(TO DO): Read the lines of the data below and retrieve those with "camera".

[Stored data entries]
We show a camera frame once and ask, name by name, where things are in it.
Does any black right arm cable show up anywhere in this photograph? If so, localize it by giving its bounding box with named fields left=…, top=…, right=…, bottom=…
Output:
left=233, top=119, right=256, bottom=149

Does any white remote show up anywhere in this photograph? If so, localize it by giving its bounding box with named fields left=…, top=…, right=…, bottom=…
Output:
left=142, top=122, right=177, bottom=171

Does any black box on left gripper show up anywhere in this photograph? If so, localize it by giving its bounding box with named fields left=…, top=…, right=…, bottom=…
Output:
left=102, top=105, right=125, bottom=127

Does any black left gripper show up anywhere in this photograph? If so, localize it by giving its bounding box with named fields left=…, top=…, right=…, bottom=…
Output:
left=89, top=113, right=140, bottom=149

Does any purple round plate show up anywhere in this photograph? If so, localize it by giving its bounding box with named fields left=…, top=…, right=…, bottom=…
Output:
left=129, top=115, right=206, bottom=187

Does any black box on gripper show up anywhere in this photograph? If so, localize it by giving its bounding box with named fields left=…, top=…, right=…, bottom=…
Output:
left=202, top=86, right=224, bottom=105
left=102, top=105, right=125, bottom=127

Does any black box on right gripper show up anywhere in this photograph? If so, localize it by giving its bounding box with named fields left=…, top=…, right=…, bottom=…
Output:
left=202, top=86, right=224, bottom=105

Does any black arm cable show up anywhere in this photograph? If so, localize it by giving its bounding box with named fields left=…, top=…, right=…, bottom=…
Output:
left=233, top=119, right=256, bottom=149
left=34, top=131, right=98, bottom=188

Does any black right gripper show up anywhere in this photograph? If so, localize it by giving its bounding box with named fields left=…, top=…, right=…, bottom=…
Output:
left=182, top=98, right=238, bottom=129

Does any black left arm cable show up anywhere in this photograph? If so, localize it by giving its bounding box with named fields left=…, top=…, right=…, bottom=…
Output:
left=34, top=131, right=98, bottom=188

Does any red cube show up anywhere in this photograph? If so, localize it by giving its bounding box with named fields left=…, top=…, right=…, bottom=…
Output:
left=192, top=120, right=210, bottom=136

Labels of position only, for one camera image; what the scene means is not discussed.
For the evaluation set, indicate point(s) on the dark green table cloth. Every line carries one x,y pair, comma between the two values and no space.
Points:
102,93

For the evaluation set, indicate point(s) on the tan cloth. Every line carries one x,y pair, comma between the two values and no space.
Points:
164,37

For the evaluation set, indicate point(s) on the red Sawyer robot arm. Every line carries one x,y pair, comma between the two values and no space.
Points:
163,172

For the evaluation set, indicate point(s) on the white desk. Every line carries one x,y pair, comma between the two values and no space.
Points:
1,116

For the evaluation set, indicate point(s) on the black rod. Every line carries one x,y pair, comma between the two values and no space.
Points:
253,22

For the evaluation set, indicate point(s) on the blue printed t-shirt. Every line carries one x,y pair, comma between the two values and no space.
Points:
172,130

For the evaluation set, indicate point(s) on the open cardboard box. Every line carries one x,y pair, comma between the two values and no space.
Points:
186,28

==

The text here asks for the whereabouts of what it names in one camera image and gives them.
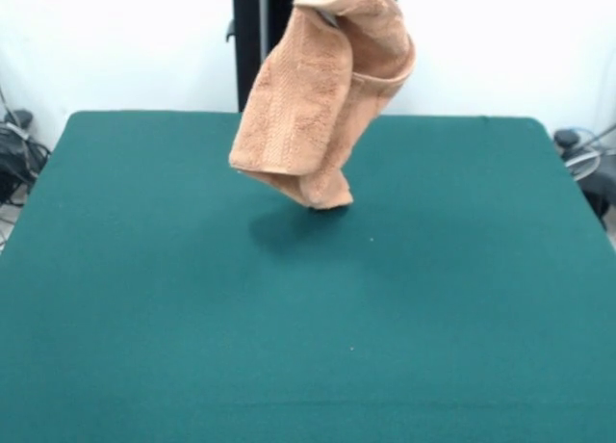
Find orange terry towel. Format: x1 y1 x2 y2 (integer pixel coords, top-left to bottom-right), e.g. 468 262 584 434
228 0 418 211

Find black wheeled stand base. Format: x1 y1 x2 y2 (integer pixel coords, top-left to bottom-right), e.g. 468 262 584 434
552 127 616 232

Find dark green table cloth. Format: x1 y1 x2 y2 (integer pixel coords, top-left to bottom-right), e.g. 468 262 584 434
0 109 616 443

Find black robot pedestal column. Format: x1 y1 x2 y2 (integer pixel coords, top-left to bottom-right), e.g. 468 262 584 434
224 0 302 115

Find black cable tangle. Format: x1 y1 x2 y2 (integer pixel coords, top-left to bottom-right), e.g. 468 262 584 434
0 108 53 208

(PROBLEM SOLUTION):
We show a camera frame once and ask, name by name, where things are in it.
Labels of position only, for one camera image; what the scene means is not discussed.
The text here asks for the whereabouts of what it names in one camera image and gives them.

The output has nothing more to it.